I don't have much time right now to reply to your previous message, but, in short, I've looked into generalizing the transposition before, but didn't get very far; it's not trivial. If your input size is a power of 2, then things work nicely. Otherwise, it's much harder... Unfortunately, I don't have the time to look into it now, so I'm afraid that you're on your own... Good luck! :)

chart21 commented 2 years ago

Thanks again for your help. The aligned_alloc indeed solved the issue. I will look into the generalization problem myself then. Maybe you could answer also some high-level questions?

  1. Does it make sense to evaluate the compiled code with multiple Threads/cores to evaluate the circuit REGISTERSIZE*NUM_CORES times in parallel? Does Multithreading or Multiprocessing make more sense in this case? Something else I should pay attention to, like how many registers my CPU has to avoid spilling?

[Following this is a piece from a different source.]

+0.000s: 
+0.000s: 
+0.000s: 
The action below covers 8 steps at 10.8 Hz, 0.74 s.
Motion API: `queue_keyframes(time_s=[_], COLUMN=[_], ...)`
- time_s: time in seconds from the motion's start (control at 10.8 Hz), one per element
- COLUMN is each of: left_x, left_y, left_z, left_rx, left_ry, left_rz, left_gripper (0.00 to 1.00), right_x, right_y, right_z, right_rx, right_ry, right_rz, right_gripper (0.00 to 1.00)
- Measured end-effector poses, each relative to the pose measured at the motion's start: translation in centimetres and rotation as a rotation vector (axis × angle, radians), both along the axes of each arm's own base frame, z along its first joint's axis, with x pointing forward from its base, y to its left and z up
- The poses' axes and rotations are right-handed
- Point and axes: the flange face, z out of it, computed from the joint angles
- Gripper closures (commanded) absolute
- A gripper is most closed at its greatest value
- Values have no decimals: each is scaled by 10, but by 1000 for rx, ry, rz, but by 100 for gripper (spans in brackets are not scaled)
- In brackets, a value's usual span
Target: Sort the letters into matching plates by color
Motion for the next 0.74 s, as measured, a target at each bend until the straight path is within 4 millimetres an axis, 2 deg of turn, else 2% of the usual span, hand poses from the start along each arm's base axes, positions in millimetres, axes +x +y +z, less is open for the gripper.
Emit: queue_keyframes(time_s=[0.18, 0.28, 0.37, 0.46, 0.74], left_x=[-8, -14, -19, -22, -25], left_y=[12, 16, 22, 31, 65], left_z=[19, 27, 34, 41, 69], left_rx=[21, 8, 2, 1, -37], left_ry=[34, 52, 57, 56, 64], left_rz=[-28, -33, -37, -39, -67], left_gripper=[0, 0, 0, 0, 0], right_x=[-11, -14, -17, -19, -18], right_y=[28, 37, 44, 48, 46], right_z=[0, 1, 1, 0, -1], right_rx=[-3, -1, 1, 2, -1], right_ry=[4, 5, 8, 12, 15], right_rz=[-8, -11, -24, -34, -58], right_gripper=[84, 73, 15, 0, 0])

  2. How expressive is the Usuba language? I noticed I can type a*b that gets translated into MUL. But MUL is not defined in the headers. Is there an overview what functions I can use? For instance some existing compilers that compile high-level source code into boolean circuits also allow for expressions like: c = if_else(a > b, a, c) which then gets translated into the boolean gates that calculate this expression. I did not find any hint that this is possible with .ua code.

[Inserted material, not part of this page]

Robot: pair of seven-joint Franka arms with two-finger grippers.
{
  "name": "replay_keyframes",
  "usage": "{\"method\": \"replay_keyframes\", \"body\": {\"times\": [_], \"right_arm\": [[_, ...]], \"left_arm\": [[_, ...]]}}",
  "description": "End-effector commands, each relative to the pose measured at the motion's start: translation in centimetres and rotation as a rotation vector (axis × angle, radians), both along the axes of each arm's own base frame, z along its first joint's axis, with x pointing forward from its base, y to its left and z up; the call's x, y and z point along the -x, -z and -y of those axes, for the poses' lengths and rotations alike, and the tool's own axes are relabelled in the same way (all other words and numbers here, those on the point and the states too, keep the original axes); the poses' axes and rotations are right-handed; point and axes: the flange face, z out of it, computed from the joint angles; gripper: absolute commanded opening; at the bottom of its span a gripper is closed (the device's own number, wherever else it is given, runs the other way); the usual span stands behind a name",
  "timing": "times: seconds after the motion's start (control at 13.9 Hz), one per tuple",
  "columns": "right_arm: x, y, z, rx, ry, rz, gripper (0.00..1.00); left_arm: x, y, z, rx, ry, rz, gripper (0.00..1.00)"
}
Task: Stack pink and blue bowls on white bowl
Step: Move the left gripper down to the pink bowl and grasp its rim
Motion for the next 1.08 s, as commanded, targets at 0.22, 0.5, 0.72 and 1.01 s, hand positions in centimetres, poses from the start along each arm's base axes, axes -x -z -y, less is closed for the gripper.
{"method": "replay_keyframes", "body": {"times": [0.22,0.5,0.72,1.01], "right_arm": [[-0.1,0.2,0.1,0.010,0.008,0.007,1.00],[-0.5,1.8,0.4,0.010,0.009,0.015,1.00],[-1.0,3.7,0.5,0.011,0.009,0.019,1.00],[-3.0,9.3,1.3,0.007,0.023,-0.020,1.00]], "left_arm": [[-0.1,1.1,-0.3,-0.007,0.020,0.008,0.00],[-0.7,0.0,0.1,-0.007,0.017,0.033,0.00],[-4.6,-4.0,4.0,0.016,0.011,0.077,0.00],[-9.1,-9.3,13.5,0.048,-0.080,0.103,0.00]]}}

  3. Why does ADD work? When you type a + b in Usuba it gets compiled into ADD(a[0],b[0],1) and so on. STD.h simply ignores the 1 and performs a[0] + b[0], a[1] + b[1], ... But if the variables are bitsliced I don't understand why this would result into a valid reconstruction of a+b after unorthogonalizing.

For instance let's assume that I want to calculate a : u3 + b : u3. One input could be 001 and the other input 011. So c = a+b should be 100. For simplicity I assume that all other 255*2 input variables only contain 0. If the input bits of a,b,c end up at the most significant entry of the bitsliced variables, I get:

a[0]=0000... b[0]=0000... c[0]= 0000... a[1]=0000... b[1]=1000... c[1]=1000... a[2]=1000... b[2]=1000... c[2]= 0000...

I basically lost the carries in the calculation and received an incorrect result. In case my other variables are not all 0s they could also mess up the calculation further with their carries. I thought that In general addition with bitsliced code requires constructing an adder with XOR and AND gates. Or is there a clever trick here that I am missing?